Nearly four years on, many of the concerns that triggered the initial exodus remain only partially addressed. Musk’s early overhaul of the platform, loosening content moderation rules, reinstating previously banned accounts, and reshaping verification systems, unsettled brands wary of appearing alongside controversial or unpredictable content.

While X has since introduced brand safety tools and controls, including block lists and improved placement options, industry executives say these measures have not fully restored confidence. For many advertisers, the issue extends beyond technical safeguards to broader questions about platform governance, consistency of policy enforcement, and reputational risk.

The numbers underscore that hesitation. Advertising revenue has yet to recover to pre-acquisition levels, with forecasts suggesting a continued gap between current performance and historical peaks. The platform remains heavily reliant on a smaller pool of advertisers, alongside efforts to diversify income through subscriptions and premium features.
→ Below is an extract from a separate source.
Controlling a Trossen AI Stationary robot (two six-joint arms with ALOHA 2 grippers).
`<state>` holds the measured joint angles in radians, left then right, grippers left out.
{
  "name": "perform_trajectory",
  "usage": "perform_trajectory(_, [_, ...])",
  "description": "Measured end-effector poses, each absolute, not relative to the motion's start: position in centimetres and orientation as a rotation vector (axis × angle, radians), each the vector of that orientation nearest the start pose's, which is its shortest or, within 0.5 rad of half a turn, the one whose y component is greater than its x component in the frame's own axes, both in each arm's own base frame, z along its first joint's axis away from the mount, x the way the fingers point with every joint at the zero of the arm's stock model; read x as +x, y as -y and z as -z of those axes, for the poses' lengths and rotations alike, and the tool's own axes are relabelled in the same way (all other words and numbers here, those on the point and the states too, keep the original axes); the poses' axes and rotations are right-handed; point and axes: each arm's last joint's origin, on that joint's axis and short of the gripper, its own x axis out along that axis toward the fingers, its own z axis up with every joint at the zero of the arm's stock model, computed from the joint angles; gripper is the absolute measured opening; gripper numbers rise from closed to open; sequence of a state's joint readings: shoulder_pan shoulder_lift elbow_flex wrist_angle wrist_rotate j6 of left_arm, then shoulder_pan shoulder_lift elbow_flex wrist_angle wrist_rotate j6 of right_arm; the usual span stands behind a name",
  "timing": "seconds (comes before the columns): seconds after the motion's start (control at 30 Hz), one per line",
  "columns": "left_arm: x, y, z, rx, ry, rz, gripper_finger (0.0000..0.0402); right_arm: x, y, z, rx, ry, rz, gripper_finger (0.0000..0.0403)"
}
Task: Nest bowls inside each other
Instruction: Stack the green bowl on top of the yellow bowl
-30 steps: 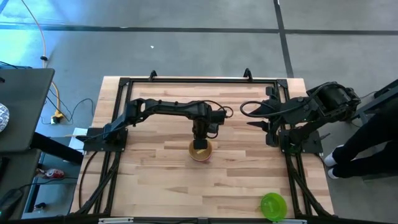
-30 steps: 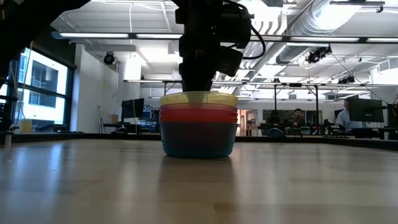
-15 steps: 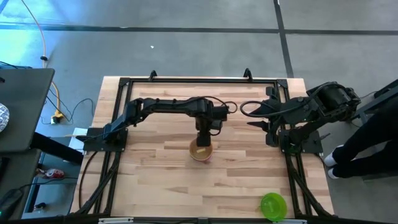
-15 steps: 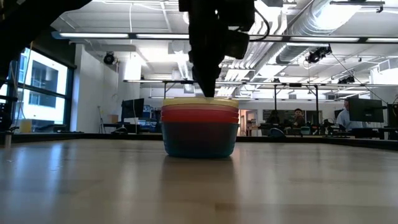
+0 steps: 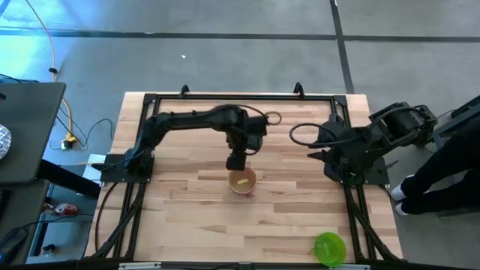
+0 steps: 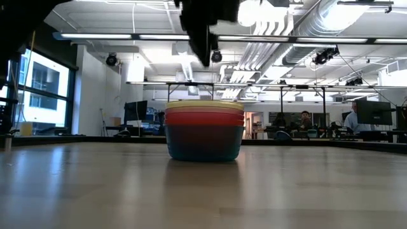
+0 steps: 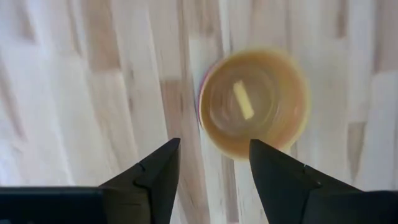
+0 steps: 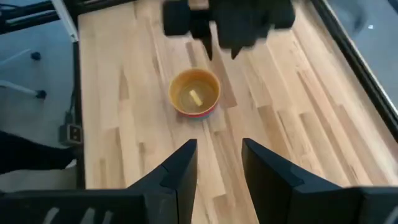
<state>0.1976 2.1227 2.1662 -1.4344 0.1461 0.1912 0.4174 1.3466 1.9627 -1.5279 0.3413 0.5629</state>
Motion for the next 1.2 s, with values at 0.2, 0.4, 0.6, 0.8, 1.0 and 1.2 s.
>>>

The lawsuit itself was seen by some in the industry as an attempt to apply legal pressure where commercial persuasion had fallen short. Defendants were blunt in their response, arguing that X was seeking to use the courts to reclaim business it had lost through its own strategic decisions.

The dispute also drew political attention in Washington. Jim Jordan, chairman of the House Judiciary Committee, had launched an inquiry into whether advertising groups were working together to disadvantage certain platforms or viewpoints. That backdrop gave the case a wider ideological framing, though the court ultimately focused on the narrower legal standard required to prove antitrust violations.

The collapse of the case has lifted some financial weight off some shoulders. The World Federation of Advertisers shut down GARM after the lawsuit was filed, citing resource constraints, bringing an abrupt end to an initiative that had aimed to coordinate industry standards around responsible advertising.

For X, however, the central challenge remains unresolved. The platform must rebuild a level of trust that, in the advertising business, is both intangible and decisive. Brands are less concerned with legal arguments than with predictability, where their ads appear, how content is moderated, and whether controversies can be contained before they escalate.

The court’s decision effectively removes litigation as a pathway to restoring lost revenue. That leaves X with a more familiar, and arguably more difficult, task: persuading advertisers that the platform is once again a stable and credible environment for their brands.